El general asintió, dispuesto a tenderse sobre la bolsa magnética que ya aguardaba en un rincón; pero de súbito dirigió los ojos hacia la pintura de un Arcángel Miguel de alas descomunales que enarbolaba una espada divina al atenazar del pescuezo a un demonio con forma de dragón, quien ahora tal vez ya se manifestaba en los minúsculos entramados Nanoneuronales de los Conversos que esperaban por el embate final alineados bajo una neblina espesa como aliento de Marduk.
2.- HORUS
En ocasiones ocurría que Henry Anaxágoras olvidaba por unos minutos su escalafón en la transnacional “Quhomo” y se permitía algunos “lujos” que para el común de la gente eran el pan de cada día: caminaba entre las multitudes hasta el trabajo, o deambulaba por el parque horadando las capas sobrepuestas de lluvia ante un cielo virulento.
Eso era lo que pasaba aquel inicio del invierno, cuando tuvo la ocurrencia de hacer un muñeco de nieve de tamaño natural al salir de la cabaña donde solía retirarse para reflexionar.
A diferencia de los otros miembros de su clase social, Henry Anaxágoras había nacido con una sabiduría natural independiente de la influencia omnímoda de los cerebros qubitrónicos “Consejeros”, injertados en las cabezas de los primogénitos y fabricados por su empresa “Quhomo”.
Por eso el muchacho de facciones y cabello dignos de Alejandro Magno se daba el lujo de no solicitar el punto de vista de su propio Consejero, designado “Horus” en referencia al omnisciente dios halcón egipcio que ornara la nuca de Mikerinos.
La forma física de los Consejeros era rudimentaria, pues apenas consistía en una placa de “emplasto orgánico” del tamaño de un rectángulo de cáscara de naranja que se adhería al cerebro bajo el hueso frontal.
Sin embargo su estructura interna suscitaba el vértigo: una serie de ramificaciones conectadas al flujo neuronal; una bagaje de media biblioteca del Congreso donde se procesaba un poderoso intelecto artificial consciente de sí mismo; y sobre todo la capacidad de compenetrarse con la persona en la que se adherían, y de quien escuchaban los pensamientos, sueños y razonamientos sobre las decisiones tomadas cada minuto del día.

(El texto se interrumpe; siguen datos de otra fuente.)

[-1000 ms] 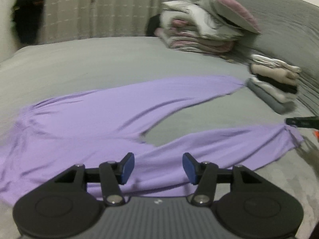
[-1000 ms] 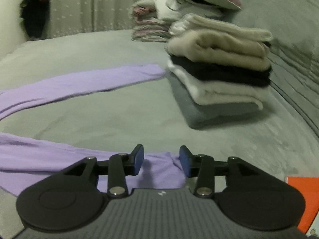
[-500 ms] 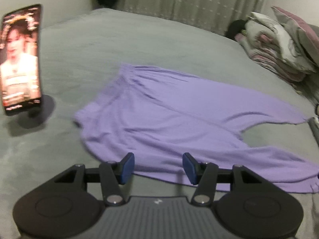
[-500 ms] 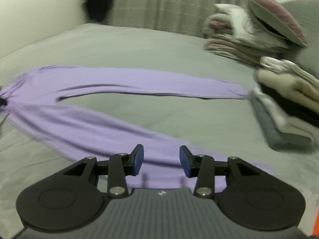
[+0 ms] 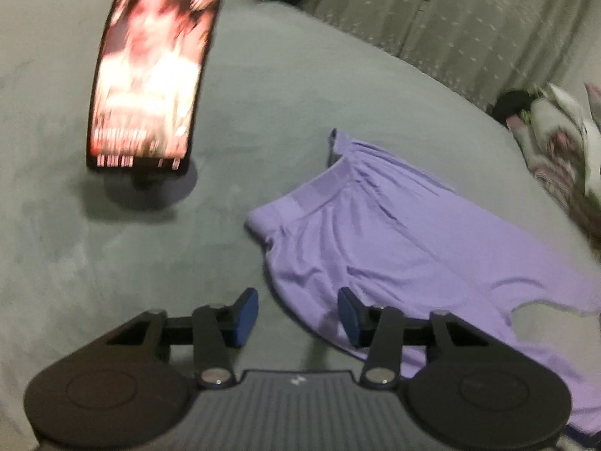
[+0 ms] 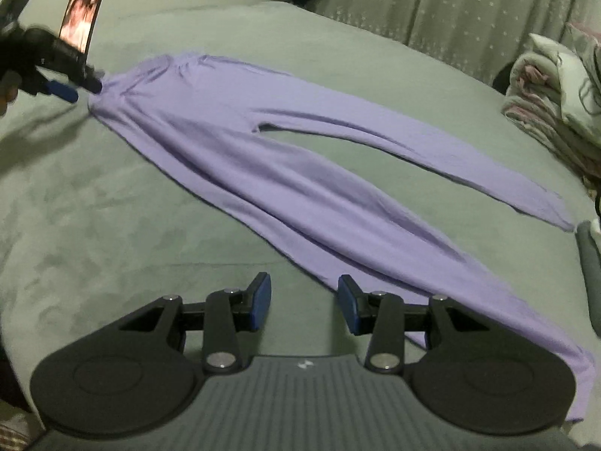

Henry Anaxágoras sabía todo eso, y también entendía que las clases dirigentes insertaban a los Consejeros en sus primogénitos a las primeras semanas de vida, mientras al resto de sus familiares sólo les otorgarían unos androides rudimentarios apenas dotados con una fracción ínfima de poder cognoscitivo.
Henry Anaxágoras atenazaría las riendas de “Quhomo” después de años en que se había rebelado contra Horus, quien obedecía los lineamientos de su propia configuración y sólo podía expresar sus juicios ante el requerimiento del propio “Huésped”.
Ni siquiera el padre retirado de Henry Anaxágoras sabía aquel secreto de su hijo, y por eso no cuestionó las decisiones del muchacho que popularizó los llamados “Quhomúnculos” entre las personas comunes, quienes al paso de los meses ya resguardaban en sus bolsillos a robots diminutos con figuras de escarabajos y saltamontes, y capaces de emitir opiniones prudentes sobre temas de cualquier tenor.
Henry Anaxágoras concluyó su muñeco al depositar una bola de nieve que fungiría de cabeza. Al final le incrustó dos nueces por ojos, un rábano de nariz, y un pedazo de salami como boca.
El muchacho se estiró para recibir la plenitud del sol de mediodía y realizó un comentario gracioso sólo para sí mismo, ignorando una vez más a Horus, quien por asombrosa voluntad propia desde hacía mucho ya influenciaba a Henry Anaxágoras interactuando con su inconsciente durante lo más inhóspito de los sueños.